Le reste à charge se finance, il ne se paie pas nécessairement au comptant : sur le cas type à Roëzé-sur-Sarthe, le reste à charge d'un ménage très modeste ressort à 6 000 € après aide ANAH et prise en charge de l'accompagnement. Étalé sur quinze ans en éco-prêt à taux zéro, cela représente de l'ordre de 35 € par mois, à comparer aux 1 530 € d'économie annuelle attendue sur la facture d'énergie.
À l'échelle du territoire, le volume concerné se mesure : 249 diagnostics publiés pour 1 000 résidences principales, de l'ordre de 931 maisons individuelles, un bassin de travaux structuré autour de CC du Val de Sarthe. Ce volume ne préjuge d'aucune éligibilité individuelle : il indique seulement où se concentrent, à Roëzé-sur-Sarthe, les situations où le scénario décrit sur cette page a le plus de chances d'être pertinent.
Combien de lot principal exactement ? À Roëzé-sur-Sarthe, le logement de référence de 115 m² situé en zone H2b en compte environ 155 pour un programme voté en assemblée générale. La dépense attendue s'établit dès lors entre 1 395 000 € et 3 720 000 € TTC (9 000–24 000 € l'unité), pour une assiette éligible plafonnée à 40 000 € HT.
Contexte urbain à Roëzé-sur-Sarthe : 1 016 résidences principales pour 2 514 habitants. Sur un programme voté en assemblée générale, cela se traduit par des contraintes d'accès, d'occupation temporaire du domaine public et de livraison qui pèsent réellement sur le prix final.
Solde du dossier à Roëzé-sur-Sarthe : la pièce déterminante est la levée des réserves lot par lot. Sans elle, aucun versement, alors même que l'aide en jeu atteint 32 000 € au taux le plus favorable sur une assiette de 40 000 € HT.

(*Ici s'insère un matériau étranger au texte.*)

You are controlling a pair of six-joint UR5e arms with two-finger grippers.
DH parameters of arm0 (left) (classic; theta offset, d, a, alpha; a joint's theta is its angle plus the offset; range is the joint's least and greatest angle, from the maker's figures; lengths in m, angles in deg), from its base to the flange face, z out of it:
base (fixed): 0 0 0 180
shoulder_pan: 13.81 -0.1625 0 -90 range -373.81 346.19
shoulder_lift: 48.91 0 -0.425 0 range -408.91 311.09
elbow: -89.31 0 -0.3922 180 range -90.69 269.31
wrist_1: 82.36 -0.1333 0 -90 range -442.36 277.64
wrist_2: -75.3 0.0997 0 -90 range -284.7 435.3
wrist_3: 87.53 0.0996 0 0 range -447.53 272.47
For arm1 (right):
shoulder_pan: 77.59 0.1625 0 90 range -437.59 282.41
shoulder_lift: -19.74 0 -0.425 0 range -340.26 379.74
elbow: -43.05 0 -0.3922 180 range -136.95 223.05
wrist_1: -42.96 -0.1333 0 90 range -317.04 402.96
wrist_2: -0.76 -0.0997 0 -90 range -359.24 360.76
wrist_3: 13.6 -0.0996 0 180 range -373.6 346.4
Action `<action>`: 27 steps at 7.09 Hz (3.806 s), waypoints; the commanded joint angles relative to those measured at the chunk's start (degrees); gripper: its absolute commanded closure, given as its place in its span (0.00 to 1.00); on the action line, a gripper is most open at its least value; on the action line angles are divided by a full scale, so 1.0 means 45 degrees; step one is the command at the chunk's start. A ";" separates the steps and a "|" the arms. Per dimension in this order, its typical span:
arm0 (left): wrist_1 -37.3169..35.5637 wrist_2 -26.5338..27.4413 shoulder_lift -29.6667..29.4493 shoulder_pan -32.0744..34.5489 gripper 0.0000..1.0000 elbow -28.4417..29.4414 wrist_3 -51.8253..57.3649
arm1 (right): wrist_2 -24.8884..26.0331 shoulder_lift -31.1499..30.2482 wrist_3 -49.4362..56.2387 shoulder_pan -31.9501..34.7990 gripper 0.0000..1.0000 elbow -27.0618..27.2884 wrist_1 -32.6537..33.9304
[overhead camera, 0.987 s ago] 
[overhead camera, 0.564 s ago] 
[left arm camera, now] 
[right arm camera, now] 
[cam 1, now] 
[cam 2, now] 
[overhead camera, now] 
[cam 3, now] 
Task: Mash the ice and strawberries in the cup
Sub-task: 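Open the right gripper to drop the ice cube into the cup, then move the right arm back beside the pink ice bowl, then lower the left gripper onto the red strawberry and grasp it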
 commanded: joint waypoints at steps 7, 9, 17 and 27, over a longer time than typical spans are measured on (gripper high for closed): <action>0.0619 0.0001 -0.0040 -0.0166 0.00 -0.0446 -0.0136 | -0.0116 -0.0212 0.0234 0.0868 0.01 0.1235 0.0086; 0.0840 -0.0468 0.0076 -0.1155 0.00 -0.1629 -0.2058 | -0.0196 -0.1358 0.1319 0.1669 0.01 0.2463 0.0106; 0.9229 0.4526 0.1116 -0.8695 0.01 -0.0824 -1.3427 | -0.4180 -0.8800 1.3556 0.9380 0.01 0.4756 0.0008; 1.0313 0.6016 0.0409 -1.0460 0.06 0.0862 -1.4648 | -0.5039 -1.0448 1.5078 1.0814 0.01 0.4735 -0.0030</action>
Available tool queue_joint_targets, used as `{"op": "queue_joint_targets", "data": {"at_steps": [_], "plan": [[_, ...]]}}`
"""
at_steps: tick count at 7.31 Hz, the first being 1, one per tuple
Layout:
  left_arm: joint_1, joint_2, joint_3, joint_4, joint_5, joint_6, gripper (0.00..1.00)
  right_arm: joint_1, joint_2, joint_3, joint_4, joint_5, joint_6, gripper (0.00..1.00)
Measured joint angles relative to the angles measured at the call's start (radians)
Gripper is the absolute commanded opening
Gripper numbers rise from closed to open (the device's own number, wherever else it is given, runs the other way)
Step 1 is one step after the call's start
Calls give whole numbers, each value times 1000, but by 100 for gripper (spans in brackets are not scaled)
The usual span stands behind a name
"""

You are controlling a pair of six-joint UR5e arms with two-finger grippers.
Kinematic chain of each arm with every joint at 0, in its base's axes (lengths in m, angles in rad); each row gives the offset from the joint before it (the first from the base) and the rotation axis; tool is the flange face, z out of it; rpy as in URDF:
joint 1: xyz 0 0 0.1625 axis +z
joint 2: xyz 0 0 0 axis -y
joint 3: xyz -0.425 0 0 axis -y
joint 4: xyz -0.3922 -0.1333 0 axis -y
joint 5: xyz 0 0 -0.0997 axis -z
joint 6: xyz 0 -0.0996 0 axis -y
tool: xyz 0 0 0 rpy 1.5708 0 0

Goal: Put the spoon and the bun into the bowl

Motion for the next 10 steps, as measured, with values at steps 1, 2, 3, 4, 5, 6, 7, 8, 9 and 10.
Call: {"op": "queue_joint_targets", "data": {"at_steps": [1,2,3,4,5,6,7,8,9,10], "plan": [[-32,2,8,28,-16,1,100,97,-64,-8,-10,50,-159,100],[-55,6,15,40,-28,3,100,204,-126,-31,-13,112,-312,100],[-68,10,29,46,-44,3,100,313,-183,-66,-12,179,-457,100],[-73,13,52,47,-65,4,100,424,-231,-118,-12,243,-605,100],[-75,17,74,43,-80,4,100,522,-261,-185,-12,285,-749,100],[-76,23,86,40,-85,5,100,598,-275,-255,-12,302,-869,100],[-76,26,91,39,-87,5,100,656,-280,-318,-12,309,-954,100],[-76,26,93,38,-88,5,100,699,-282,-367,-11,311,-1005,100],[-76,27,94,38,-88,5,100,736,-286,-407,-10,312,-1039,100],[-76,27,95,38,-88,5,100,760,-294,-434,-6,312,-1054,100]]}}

Amortissement à Roëzé-sur-Sarthe : le poste de 2 557 500 € s'étale sur une vingtaine d'années d'usage, soit 127 875 € par an. Encore faut-il que un gain d'au moins 35 % de consommation conventionnelle reste vérifié après travaux, faute de quoi la performance se dégrade avant la fin de l'amortissement.
Exigence opposable à Roëzé-sur-Sarthe : un gain d'au moins 35 % de consommation conventionnelle. Elle doit figurer sur le devis initial, pas seulement sur la facture. Un dossier de un programme voté en assemblée générale qui en fait l'économie s'expose à un refus de prise en charge, l'aide comme le CEE s'appuyant sur ce critère.
Le climat entre dans le calcul réglementaire : la zone H2b applicable à Roëzé-sur-Sarthe correspond à une base de 225 kWh/m²/an. Plus cette base est élevée, plus un programme voté en assemblée générale rentabilise vite son surcoût, à performance identique.
Base ADEME : 253 diagnostics enregistrés à Roëzé-sur-Sarthe, soit un taux de 249 pour 1 000 logements. Plus ce taux est élevé, plus la demande adressée à un maître d'œuvre mandaté par le syndicat est soutenue — et plus il faut anticiper la réservation d'un créneau pour un programme voté en assemblée générale (dix-huit à trente mois, études comprises).